В ботинке… Что ж, мысль была очень даже неплохая, и я его похвалил. Я добежал до речки, снял правый ботинок, налил в него воды. Он, конечно, протекал, но все равно годился для этого, и я осторожно побежал обратно через лес. Ясное дело, в ботинке много воды не унесешь, и, когда я добрался до Уиллиса, там почти уже ничего не осталось, ботинок весь размок, шнурки набухли. Уиллис как-то тоскливо посмотрел на меня. Я сказал: «Сейчас еще раз попробую». Ему становилось все хуже, и он выдохнул: «Времени нет». Его грудная клетка поднималась и опускалась, он с трудом выговорил: «Во рту».
– Во рту? – переспросил я.
Он закивал и тут же закричал от боли. Конечно, пить ему хотелось, я вернулся к речке, встал на колени, опустил лицо в воду, напился как следует сам, набрал в рот воды и пошел обратно к Уиллису.
Вам когда-нибудь приходилось бегать с водой во рту? Это труднее, чем кажется. Она то льется в горло – а оно скользкое, если наглотаешься жирной копоти от дыма, – то попадает в нос. Мы ведь знаем, что самый дырявый сосуд, созданный Господом Богом, – это рот. И то, что я вам рассказываю, хороший тому пример. Так вот, когда я добрался до Уиллиса, воды у меня за щеками было совсем чуть-чуть. Но я наклонился над ним, он пересилил свою жуткую боль, и мы, к моему удивлению, почти не стесняясь, прильнули друг к другу губами. Когда я открыл рот, чтобы напоить его, оказалось, что донес я не воду, а слюну. Но Уиллису так хотелось пить, что он принялся обсасывать мои губы, и я оттолкнул его, потому что он чуть не оторвал их с лица.

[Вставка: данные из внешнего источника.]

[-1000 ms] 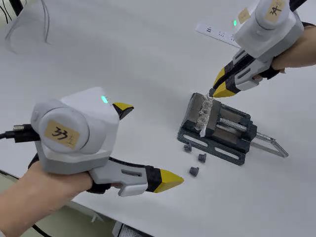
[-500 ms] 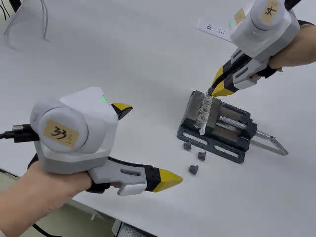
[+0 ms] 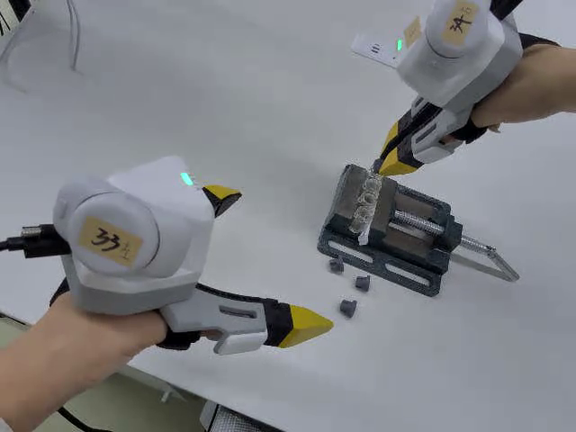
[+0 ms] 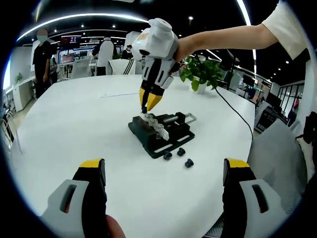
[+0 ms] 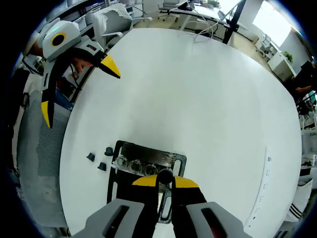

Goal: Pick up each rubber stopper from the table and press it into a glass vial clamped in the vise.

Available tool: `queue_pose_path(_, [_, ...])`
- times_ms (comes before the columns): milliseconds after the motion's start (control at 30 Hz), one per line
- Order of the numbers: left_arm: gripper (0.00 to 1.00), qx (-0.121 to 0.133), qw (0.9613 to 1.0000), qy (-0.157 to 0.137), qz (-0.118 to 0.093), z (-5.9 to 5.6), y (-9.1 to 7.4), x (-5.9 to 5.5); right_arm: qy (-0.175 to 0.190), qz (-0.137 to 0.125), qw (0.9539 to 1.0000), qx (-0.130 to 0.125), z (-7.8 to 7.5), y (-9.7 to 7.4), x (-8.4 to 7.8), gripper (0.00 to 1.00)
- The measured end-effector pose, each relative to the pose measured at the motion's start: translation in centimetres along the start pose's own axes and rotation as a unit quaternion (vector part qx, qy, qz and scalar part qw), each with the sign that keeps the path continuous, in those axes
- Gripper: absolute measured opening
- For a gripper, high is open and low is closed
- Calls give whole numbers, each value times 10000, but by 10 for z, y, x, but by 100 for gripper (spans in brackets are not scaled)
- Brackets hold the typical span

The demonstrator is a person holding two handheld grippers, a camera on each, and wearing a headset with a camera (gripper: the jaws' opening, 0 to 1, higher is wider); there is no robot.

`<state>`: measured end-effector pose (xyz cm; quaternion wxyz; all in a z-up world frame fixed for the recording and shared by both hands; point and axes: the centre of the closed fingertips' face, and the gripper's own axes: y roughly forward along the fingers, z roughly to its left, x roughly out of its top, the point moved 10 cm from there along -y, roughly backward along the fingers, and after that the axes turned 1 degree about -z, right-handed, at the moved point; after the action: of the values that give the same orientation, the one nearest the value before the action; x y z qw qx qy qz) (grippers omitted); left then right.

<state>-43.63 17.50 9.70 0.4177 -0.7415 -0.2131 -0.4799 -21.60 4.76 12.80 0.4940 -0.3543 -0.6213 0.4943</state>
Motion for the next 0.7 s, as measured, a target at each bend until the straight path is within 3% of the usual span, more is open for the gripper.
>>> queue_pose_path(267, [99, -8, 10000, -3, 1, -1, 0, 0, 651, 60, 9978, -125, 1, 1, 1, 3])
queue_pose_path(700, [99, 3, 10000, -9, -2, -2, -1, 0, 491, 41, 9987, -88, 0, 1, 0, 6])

Мне было ясно, что Уиллис уже переступил смертный порог и, если что-нибудь не произойдет, оставит меня здесь совсем одного. Он это тоже хорошо понимал, схватил меня за ногу и сказал: «Иди к речке, принеси еще». Сначала я отказывался – думал, что толку в этом нет: пробежал полмили туда-сюда, а принес всего-то несколько капель. Да и зачем было бегать? В этом смысле я был фаталистом. Но Уиллис прямо вцепился в меня и заорал на весь лес: «Иди скорей!» «Уиллис, – ответил я. – Это не вода была. Ты мою слюну пил».